Holiday Card 1997


     Christmas, for many people, is a time to spend with family.  Of course, for me, with my mother dead, my father lost somewhere in Renaissance Italy (last I heard), and my sister always off to some fancy foreign place (usually involving gambling and martinis — shaken, not stirred), I was left with mostly in-laws-to-be.  Andrea always tries to call on Christmas Day, though, just so we can one-up each other with our recent adventures.

     “Andy?” I said.  “Where are you?  I’m getting a lot of static!”

     “I’m somewhere on the edge of Nepal, just inside the border of China.  I’m on one of those satellite-uplink telephone fountain pen/rocket launchers; you know how lousy their transmission is.”

     “You aren’t climbing Everest again, are you?”

     “Not unless they’ve got another missile up at Base Camp!”  You know how it is: petty third world dictator, nuclear missile aimed at the Himalaya lowlands, plans to set off a continental earthquake and conquer the Indian subcontinent, averted at the last moment, plus stops along the way for a lava-filled death trap or two; standard stuff.

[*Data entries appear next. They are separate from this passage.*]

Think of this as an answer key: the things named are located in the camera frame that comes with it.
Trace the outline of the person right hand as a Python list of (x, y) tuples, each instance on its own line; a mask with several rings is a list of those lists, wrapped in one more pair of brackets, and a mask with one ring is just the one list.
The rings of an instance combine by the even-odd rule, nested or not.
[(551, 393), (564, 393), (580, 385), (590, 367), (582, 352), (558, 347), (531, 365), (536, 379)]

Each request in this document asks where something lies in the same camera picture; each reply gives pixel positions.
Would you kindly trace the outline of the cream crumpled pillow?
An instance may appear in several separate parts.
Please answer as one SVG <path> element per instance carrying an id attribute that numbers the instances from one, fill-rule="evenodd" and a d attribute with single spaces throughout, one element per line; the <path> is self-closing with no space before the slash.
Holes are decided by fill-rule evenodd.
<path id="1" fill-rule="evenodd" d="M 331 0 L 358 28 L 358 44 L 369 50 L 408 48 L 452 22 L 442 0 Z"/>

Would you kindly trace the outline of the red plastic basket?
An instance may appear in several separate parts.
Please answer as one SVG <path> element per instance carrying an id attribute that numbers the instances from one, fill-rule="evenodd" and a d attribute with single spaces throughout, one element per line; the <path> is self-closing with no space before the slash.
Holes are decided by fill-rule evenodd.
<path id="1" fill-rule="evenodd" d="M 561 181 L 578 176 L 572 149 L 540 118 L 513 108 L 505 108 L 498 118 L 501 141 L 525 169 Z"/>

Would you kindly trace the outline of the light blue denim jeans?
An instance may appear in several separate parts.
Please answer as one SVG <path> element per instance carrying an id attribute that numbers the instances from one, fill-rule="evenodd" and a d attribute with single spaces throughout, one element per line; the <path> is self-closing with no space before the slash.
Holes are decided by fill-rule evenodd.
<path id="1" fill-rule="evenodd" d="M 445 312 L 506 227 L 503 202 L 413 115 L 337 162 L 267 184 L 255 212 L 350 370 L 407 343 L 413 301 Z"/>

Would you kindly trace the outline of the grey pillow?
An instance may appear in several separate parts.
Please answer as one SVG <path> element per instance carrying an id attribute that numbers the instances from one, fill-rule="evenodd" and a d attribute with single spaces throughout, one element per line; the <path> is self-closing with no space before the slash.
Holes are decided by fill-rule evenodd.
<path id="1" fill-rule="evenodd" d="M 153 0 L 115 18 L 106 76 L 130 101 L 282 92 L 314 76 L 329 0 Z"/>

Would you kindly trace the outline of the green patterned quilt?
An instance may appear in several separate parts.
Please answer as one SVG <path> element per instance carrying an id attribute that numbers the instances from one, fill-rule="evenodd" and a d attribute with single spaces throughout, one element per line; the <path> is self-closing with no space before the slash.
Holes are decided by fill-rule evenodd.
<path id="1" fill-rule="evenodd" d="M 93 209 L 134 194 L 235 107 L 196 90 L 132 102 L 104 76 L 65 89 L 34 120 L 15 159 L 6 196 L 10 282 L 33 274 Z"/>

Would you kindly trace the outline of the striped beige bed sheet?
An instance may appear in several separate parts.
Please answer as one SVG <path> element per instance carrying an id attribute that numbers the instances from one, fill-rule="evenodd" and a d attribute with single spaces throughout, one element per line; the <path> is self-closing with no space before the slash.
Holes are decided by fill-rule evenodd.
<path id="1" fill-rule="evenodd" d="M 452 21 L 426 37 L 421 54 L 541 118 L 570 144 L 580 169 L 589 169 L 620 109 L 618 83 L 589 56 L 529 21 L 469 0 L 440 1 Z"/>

     “Nah,” she said.  “Just escorting a junior Buddhist monk to some secret monastery.  He’s supposed to be some millennial reincarnation of one Lama or another.  It’s so hard to keep track.  I think the plan is that he’ll free Tibet.”

     “Yeesh, those bumper stickers get everywhere, don’t they?  ‘Free Tibet’(with minimum $50 purchase).”

     “So what’s up with you, Marc?” she asked.

     “Oh, just the usual,” I replied, raising my voice to be heard over the static.  “I think I stopped an alien invasion last week, but it’s so hard to be sure unless you fail.  It could have just been some unsightly bathtub mildew.”

     “Yeah.  You’ve got to watch out for that grout.”

     “Oh, and I got a mystery package at work the other day, but I had them return it to the sender.  About three feet long, black leather exterior, oval shape at one end with a long panhandle at the other, and a carrying handle.  There’s no way I was going to take it.”

     “Sounds like a violin case.”

     “Exactly, but with a jolly red bow.  I can sense the presents of organized crime, and no way do I want to get wrapped up in that.”

     Suddenly, there was the sound of nylon ripping, a wailing wind, and several people yelling in some mid-Asian language.

     “Dang!” said Andrea.  “Urdu ninjas!  I thought we got rid of the last of them.  Gotta go, bro!  Give my love to Dad if he ever shows up!”

Family.  You’ve got to love them.


Best wishes for the Holiday Season from Marc Lynx and all the “Missing Lynx” characters.